Por sua vez, as guerras «religiosas» dos séculos XVI e XVII e a descoberta contínua de povos e culturas diferentes abriram caminho à tolerância e à desconfessionalização da ideia de Deus (deísmo), eventualmente conexas com o relativismo e o cepticismo.

Na síntese de J. Lortz, tal “conduziu não só à tolerância efectiva de uma pluralidade de convicções [...], mas também ao abandono da verdade, do conceito de verdade única. Surgiu a tolerância dogmática, isto é, a indiferença dogmática.

Este último facto ocasionou um grave e prolongado diferendo entre a Igreja Católica e os sectores liberais, só doutrinalmente ultrapassado pela reflexão do Concílio Vaticano II, que encarou o problema na perspectiva da assunção pessoal da verdade e não da diminuição da objectividade desta: “Os homens têm a obrigação de aderir à verdade conhecida e de ordenar toda a sua vida segundo as suas exigências. Ora, os homens não podem satisfazer a esta obrigação de modo conforme com a própria natureza, a não ser que gozem ao mesmo tempo de liberdade psicológica e imunidade de coacção externa” (Dignitatis Humanae, 2). Ou, na feliz síntese de González-Carvajal, “a tolerância é boa, não porque não haja verdade objectiva [...], mas porque há uma verdade objectiva e a melhor maneira de nos abeirarmos dela é o diálogo livre”.

Esta nova ordem de ideias aconteceu numa ordenação sociocultural que se costuma denominar «burguesa». Na sugestiva análise de A. Ancel - precisamente um clérigo que assumiu a condição operária -, a mentalidade burguesa distingue-se das precedentes pelo seu carácter compósito. Nem de clérigos, nem de nobres, nem de agricultores, mas de tudo um pouco, na variedade de combinações e escolhas, própria de comerciantes ou legistas, mais isentos de constrangimentos tradicionais: “A burguesia assimilou tudo. Mas esta assimilação torna ainda mais complexa a mentalidade burguesa. O burguês é, ao mesmo tempo, revolucionário e ordeiro, homem de negócios e jurista, pacífico e soldado, homem de governo e individualista”.

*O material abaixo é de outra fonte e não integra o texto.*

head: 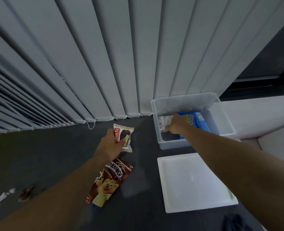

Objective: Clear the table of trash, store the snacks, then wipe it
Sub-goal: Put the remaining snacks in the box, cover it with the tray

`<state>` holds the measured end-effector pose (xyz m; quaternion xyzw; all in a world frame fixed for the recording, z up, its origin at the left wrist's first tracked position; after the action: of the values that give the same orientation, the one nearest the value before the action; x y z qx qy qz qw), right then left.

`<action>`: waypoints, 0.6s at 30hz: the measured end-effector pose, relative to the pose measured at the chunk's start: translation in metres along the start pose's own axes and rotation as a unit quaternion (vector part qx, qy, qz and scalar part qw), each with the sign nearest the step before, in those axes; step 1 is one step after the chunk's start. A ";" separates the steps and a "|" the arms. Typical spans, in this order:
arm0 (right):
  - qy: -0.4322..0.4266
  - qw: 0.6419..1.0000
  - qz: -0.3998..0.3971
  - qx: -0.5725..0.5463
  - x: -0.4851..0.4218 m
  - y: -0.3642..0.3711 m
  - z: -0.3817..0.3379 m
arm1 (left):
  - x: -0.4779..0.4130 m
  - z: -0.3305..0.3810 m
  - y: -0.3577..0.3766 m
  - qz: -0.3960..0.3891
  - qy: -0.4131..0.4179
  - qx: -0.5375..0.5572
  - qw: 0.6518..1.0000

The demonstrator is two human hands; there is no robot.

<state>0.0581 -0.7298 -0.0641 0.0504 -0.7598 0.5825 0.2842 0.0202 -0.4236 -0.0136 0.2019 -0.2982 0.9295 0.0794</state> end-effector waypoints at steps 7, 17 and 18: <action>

A mentalidade burguesa teve e tem correlações religiosas, como a atenção predominante à salvação individual, a escassa vivência comunitária, a privatização da noção de pecado, a sacralização até da ordem estabelecida, com leves correctivos assistenciais.

Tudo isto integrará uma «teologia política do sujeito burguês».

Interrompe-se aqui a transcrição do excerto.